- What is required: Set the records down again in full, exactly as they are, apart from the images.

*** Supplied data Section Begins ***

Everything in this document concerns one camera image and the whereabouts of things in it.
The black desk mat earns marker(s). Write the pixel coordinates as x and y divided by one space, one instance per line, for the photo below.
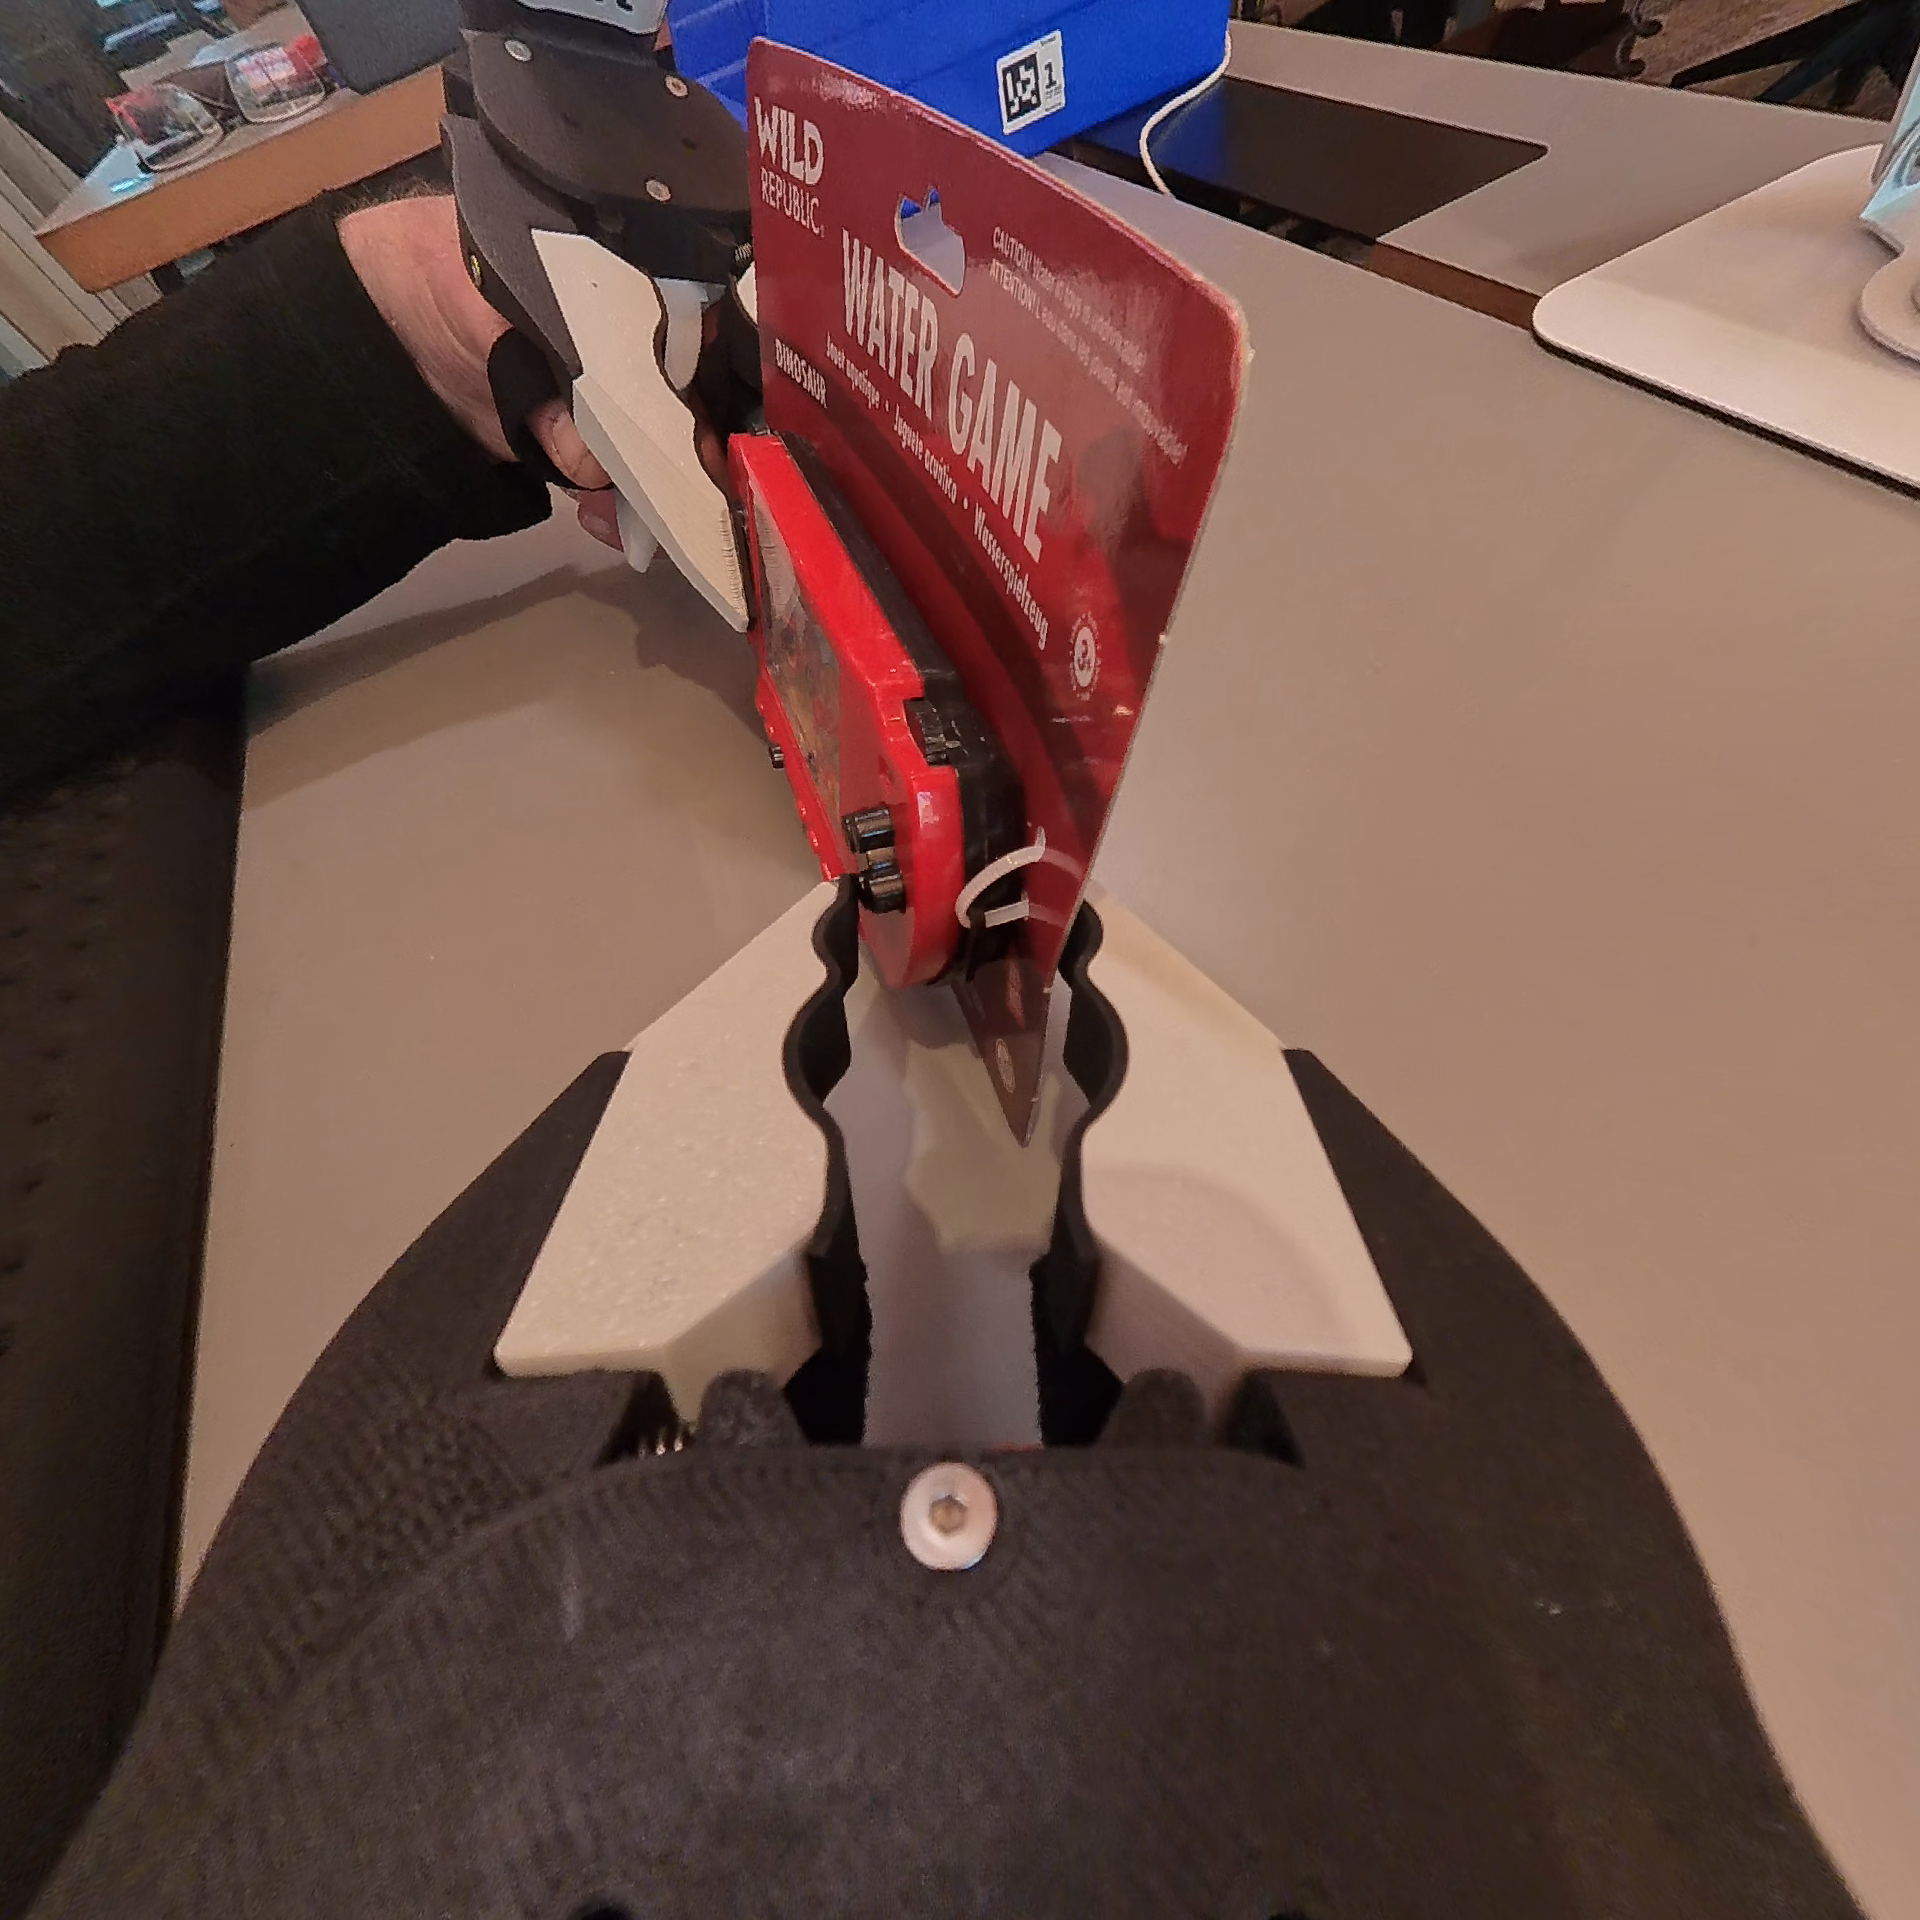
1350 166

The person's left hand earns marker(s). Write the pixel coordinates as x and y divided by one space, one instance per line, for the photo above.
421 300

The person's left forearm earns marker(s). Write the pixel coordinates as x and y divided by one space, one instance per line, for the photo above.
193 497

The blue bin with tag sticker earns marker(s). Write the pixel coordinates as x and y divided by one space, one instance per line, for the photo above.
868 73

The red handheld toy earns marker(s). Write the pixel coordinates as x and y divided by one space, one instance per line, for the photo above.
978 375

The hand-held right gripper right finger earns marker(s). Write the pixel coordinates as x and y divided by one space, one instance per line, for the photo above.
1228 1215

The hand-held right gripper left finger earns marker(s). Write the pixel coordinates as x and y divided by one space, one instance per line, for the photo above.
672 1215

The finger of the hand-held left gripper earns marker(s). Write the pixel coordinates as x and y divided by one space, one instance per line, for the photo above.
632 405
682 338

*** Supplied data Section Ends ***

- Result:
Everything in this document concerns one camera image and the whereabouts of things in it.
The black desk mat earns marker(s). Write the pixel coordinates as x and y divided by one space, one instance per line, for the photo below.
1350 166

The person's left hand earns marker(s). Write the pixel coordinates as x and y divided by one space, one instance per line, for the photo above.
421 300

The person's left forearm earns marker(s). Write the pixel coordinates as x and y divided by one space, one instance per line, for the photo above.
193 497

The blue bin with tag sticker earns marker(s). Write the pixel coordinates as x and y divided by one space, one instance per line, for the photo above.
868 73

The red handheld toy earns marker(s). Write the pixel coordinates as x and y divided by one space, one instance per line, for the photo above.
978 375

The hand-held right gripper right finger earns marker(s). Write the pixel coordinates as x and y divided by one space, one instance per line, for the photo above.
1228 1215

The hand-held right gripper left finger earns marker(s). Write the pixel coordinates as x and y divided by one space, one instance per line, for the photo above.
672 1215

The finger of the hand-held left gripper earns marker(s). Write the pixel coordinates as x and y divided by one space, one instance per line, for the photo above.
632 405
682 338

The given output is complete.